Just then our mom waddled into the kitchen. She was only wearying a huge pair of "granny panties" stretched to the max by her belly and bottom, with a t-shirt riding up exposing a soft roll of belly fat.

"Janie dearest, you are so skinny, you really need to eat more! Look how full and round your older sister is!" she exclaimed

"Mom, she's pregnant!" I answered.

"Janie, look how fat I am now, I love having this huge belly and eating all I want! Amanda and Ned showed me what a wonderful lifestyle overeating is, you really should join us and just let yourself go, dearest!"

Sally stared at her once slim, athletic friend, now seriously close to being considered fat! 

"So what did you do Janie?" she asked. 

"Sally, look how fat I have gotten! I stuffed myself as much as Ned, Amanda and Mom did, we ate for six weeks straight. I have gained thirty pounds!"
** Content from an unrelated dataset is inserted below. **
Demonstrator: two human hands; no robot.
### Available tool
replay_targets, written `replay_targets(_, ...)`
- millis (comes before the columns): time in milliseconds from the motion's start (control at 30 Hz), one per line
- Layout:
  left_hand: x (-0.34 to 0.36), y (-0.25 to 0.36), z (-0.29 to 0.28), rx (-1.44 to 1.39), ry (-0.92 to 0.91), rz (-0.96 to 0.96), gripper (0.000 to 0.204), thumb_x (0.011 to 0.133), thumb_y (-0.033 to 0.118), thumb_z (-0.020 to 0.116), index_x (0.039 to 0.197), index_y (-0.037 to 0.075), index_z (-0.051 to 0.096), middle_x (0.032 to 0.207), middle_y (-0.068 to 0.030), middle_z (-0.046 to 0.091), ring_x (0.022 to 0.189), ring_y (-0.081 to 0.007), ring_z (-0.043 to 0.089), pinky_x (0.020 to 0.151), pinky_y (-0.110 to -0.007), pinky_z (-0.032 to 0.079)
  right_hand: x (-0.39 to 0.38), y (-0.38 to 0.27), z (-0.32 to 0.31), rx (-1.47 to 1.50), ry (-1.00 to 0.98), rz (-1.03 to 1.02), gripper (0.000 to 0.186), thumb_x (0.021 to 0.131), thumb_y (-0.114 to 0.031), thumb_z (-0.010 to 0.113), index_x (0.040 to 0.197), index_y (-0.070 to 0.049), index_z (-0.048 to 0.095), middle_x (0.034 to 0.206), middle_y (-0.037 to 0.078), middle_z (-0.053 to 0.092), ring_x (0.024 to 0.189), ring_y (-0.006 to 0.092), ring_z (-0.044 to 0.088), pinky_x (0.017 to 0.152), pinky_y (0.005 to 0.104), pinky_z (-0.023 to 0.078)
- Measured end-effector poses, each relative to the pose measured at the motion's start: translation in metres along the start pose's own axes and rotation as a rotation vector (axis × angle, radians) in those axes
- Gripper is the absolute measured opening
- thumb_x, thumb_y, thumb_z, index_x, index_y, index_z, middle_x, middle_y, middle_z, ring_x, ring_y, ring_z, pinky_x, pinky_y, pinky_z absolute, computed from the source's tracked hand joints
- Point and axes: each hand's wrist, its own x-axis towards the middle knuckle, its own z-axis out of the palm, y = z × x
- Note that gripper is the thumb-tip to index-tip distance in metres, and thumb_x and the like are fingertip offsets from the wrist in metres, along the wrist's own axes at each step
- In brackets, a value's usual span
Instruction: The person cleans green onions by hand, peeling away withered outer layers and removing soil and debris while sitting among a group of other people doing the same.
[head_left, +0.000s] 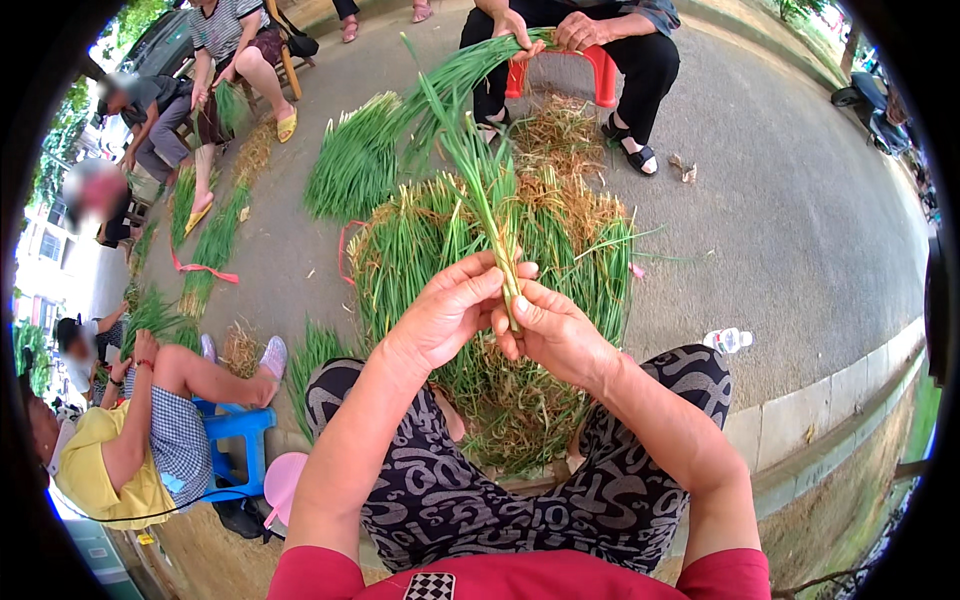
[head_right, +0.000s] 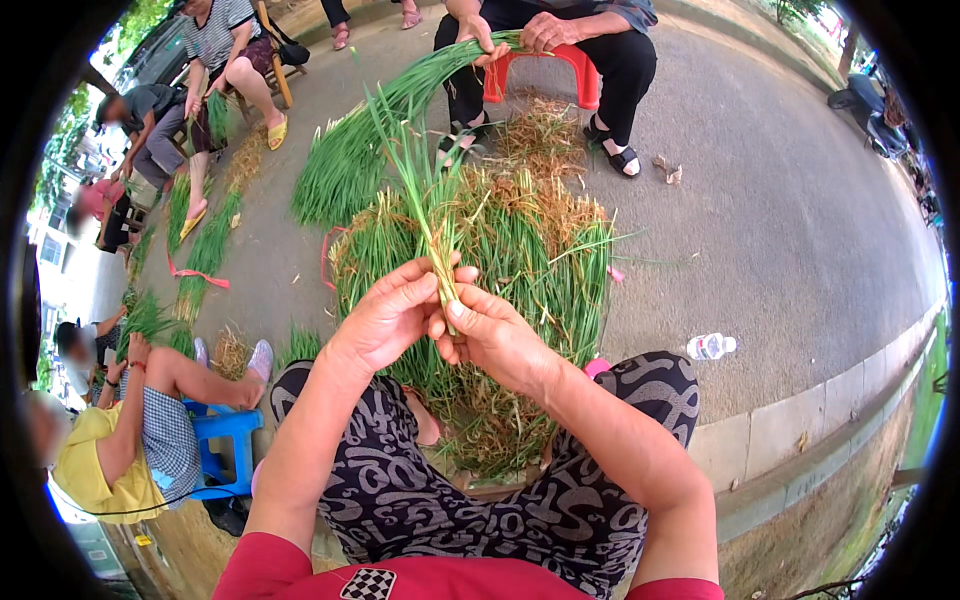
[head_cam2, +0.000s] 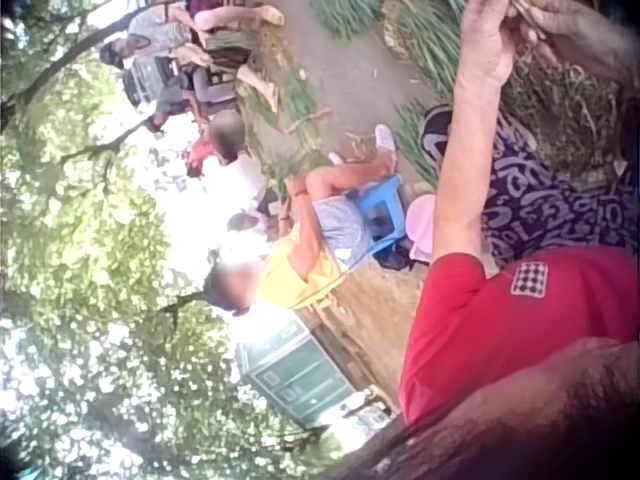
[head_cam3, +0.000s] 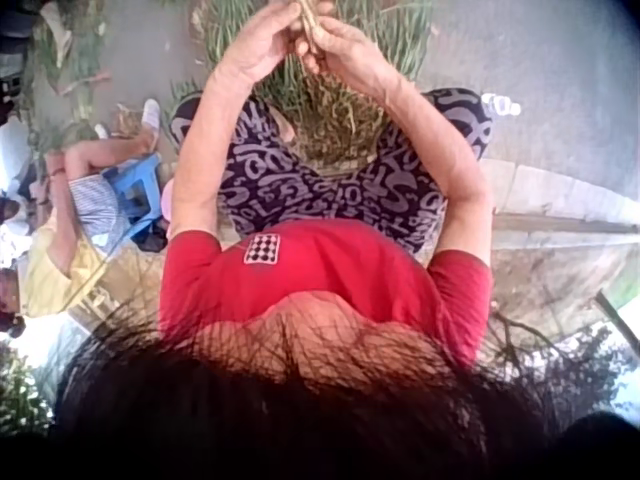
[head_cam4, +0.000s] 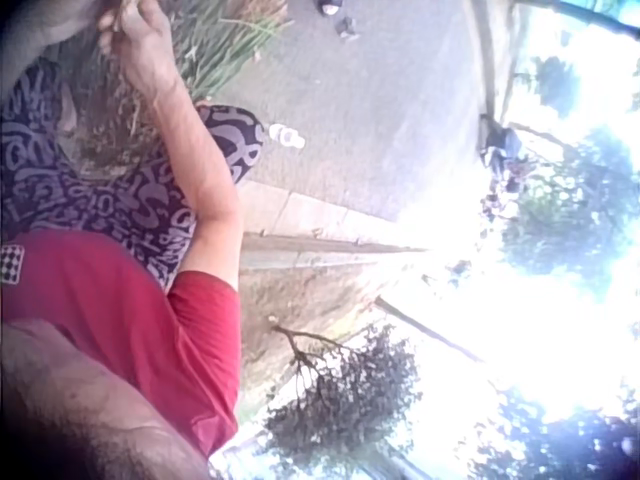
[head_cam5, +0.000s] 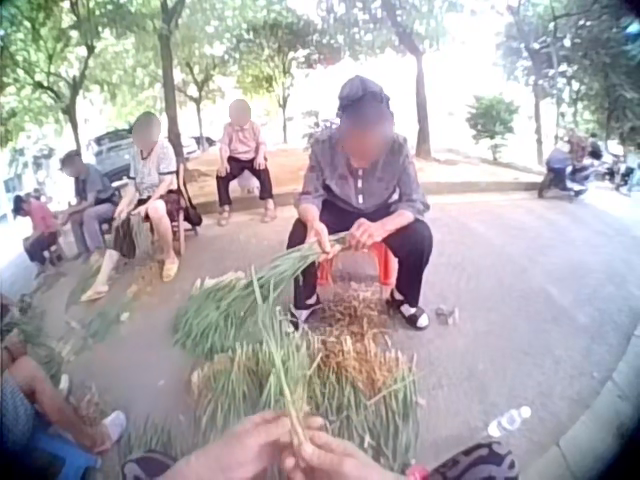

Janie struggled to her feet swaying a bit from the four beers she had pounded down. She lifted her shirt up and bushed down her jeans, sticking out her smooth round belly. She almost shrieked at Sally proudly, "Look how FAT I am!"

Sally stared at Janie's belly. She felt a tingle in between her legs, which was weird since she was totally into guys. She poked Janie's belly and watched it jiggle. "Janie, what is Matt going to say when he sees how fat you are?"

Janie ran her hands over her belly, she giggled, "I think he is going to love it! I called him last night and told him I was on my way home, and that I had been a naughty girl and gained some weight. He just chuckled and said that was fine with him, just more of me to love! Isn't that sweet?"

Sally and Janie went to bed, as it was late, they were up talking so much. The next morning Sally fixed, for her, a fairly big breakfast and walked her friend out to her car to finish her journey home.

Janie stopped before she got on the highway for a couple bags of greasy fast food breakfast items.

Janie's got to Matt's house before he got home from work. She changed into a now way too small bikini nightie. She was a sight! Her belly bulged out past her now much plumper boobs. There was a roll of belly fat and love handles all the way around the waist band of the panty, her bottom cheeks were barely contained, and her once lithe, firm thighs now rubbed together and jiggled with any movement.

Janie met Matt at the door and she was right! He loved her all nice and fattened up! They raced to the bedroom for the best love making of their relationship. 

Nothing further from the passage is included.